Article 2(2)(e). The Committee has noted the provisions of the Village Affairs Act No. 442, of 18 March 1924, according to which village affairs are divided into two categories: matters of a mandatory nature and matters subject to the request of the villagers; failure to perform mandatory action shall be penalized (section 12). The Committee recalls, referring to paragraph 37 of its 1979 General Survey on the abolition of forced labour, that the exception of "minor communal services" allowed under Article 2(2)(e) of the Convention must satisfy certain criteria which determine the limits of this exception and serve to distinguish it from other forms of compulsory services which must be abolished (such as forced labour for general or local public works). These criteria are as follows:

-           the services must be "minor services", i.e., related primarily to maintenance work and - in exceptional cases - to the erection of certain buildings intended to improve the social conditions of the population of the community itself (a small school, a medical consultation and treatment room, etc.);

-           the services must be "communal services" performed "in the direct interest of the community", and not relate to the execution of works intended to benefit a wider group;

-           the "members of the community" (i.e., the community which has to perform the services) or their "direct representatives" (e.g., the village council) must "have the right to be consulted in regard to the need for such services".

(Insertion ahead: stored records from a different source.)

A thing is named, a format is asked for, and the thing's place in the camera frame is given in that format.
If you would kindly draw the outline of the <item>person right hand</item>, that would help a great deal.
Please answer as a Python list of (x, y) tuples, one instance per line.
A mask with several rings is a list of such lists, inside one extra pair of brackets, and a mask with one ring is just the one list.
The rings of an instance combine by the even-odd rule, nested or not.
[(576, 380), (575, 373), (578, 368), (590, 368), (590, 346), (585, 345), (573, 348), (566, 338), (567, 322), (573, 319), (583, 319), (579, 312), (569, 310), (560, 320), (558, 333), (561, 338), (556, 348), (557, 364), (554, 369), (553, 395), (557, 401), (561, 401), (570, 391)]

The Committee observes that certain kinds of work listed under section 13 of the abovementioned Act as "mandatory for villagers" (such as, e.g., building and repairing roads leading from the village to the government centre or neighbouring villages, or building bridges over such roads, etc.) do not seem to meet the criteria of "minor services" or "communal services" referred to above. Moreover, there is no provision for consultation in regard to the need of works or services exacted under section 13.

The Committee hopes that the necessary measures will be taken with a view to amending the above provisions of the Village Affairs Act in order to bring it into conformity with the Convention, and that the Government will report on the action taken in this regard.